:: Stored data ::
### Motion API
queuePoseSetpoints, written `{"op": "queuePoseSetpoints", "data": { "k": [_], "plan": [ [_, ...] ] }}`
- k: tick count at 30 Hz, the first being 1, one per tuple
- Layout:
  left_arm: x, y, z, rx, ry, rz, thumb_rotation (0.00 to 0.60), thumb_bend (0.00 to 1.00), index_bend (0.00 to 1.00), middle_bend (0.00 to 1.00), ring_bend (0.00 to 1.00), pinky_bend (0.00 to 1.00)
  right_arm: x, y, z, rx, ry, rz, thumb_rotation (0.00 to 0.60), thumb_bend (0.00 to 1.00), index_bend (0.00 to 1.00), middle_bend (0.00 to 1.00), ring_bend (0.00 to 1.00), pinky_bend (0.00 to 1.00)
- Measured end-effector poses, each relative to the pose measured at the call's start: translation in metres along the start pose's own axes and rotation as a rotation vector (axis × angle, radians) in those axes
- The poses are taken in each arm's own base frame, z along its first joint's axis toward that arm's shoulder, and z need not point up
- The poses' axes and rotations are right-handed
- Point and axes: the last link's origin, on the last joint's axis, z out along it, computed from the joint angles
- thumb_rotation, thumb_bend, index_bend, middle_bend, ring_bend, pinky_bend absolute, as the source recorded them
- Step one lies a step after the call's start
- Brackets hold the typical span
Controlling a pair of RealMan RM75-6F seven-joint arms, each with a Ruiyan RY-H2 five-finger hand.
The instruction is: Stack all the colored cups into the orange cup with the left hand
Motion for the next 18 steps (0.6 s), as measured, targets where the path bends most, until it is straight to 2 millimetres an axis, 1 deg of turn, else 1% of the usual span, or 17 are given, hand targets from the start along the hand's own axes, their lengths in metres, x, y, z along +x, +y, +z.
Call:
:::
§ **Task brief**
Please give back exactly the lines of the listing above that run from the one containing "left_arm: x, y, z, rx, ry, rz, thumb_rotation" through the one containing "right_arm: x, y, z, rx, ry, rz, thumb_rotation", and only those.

§ **Problem solution**
  left_arm: x, y, z, rx, ry, rz, thumb_rotation (0.00 to 0.60), thumb_bend (0.00 to 1.00), index_bend (0.00 to 1.00), middle_bend (0.00 to 1.00), ring_bend (0.00 to 1.00), pinky_bend (0.00 to 1.00)
  right_arm: x, y, z, rx, ry, rz, thumb_rotation (0.00 to 0.60), thumb_bend (0.00 to 1.00), index_bend (0.00 to 1.00), middle_bend (0.00 to 1.00), ring_bend (0.00 to 1.00), pinky_bend (0.00 to 1.00)

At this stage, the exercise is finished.